__Exercise brief__:
Within the data below, determine how many lines contain "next" and supply only that figure.

=-=-=-=-=

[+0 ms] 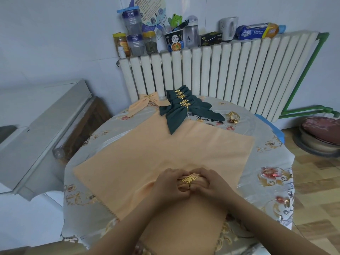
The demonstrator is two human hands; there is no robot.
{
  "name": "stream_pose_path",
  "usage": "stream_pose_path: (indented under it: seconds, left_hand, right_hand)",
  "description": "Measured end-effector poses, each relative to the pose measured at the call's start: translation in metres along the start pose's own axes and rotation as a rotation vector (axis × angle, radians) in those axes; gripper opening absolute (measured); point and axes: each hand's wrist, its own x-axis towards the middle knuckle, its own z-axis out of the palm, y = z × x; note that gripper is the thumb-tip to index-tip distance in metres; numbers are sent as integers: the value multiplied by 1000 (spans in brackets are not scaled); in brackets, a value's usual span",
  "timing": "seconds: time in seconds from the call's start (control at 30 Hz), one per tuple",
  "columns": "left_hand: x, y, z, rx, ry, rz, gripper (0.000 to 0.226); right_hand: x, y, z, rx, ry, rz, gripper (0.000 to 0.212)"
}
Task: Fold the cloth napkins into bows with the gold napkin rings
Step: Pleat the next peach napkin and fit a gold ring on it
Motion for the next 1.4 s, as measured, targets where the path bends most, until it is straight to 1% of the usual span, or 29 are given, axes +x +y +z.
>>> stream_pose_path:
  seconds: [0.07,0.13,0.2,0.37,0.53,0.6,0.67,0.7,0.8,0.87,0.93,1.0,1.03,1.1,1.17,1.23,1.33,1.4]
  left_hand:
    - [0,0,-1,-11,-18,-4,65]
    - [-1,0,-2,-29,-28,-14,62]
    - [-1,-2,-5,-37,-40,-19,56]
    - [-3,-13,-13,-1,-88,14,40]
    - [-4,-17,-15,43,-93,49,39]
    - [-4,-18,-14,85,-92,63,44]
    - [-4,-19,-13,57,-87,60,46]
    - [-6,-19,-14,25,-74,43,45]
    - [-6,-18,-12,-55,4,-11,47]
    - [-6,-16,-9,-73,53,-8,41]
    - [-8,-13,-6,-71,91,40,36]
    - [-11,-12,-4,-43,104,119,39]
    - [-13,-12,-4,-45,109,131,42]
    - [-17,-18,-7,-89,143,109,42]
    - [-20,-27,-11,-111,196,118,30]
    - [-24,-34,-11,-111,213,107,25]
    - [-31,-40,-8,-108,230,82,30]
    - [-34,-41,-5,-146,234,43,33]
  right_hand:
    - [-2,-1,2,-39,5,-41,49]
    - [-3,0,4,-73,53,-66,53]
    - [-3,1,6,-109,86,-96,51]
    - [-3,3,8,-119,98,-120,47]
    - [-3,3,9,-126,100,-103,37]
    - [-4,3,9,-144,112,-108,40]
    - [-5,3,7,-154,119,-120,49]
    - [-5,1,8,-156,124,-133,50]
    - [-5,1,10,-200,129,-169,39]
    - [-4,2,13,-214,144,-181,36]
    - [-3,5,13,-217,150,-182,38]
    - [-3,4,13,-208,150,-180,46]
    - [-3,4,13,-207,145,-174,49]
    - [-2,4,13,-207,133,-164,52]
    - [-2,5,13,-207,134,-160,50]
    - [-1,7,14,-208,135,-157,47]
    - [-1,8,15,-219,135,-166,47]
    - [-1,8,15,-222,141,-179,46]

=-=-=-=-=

__Response to the exercise__:
2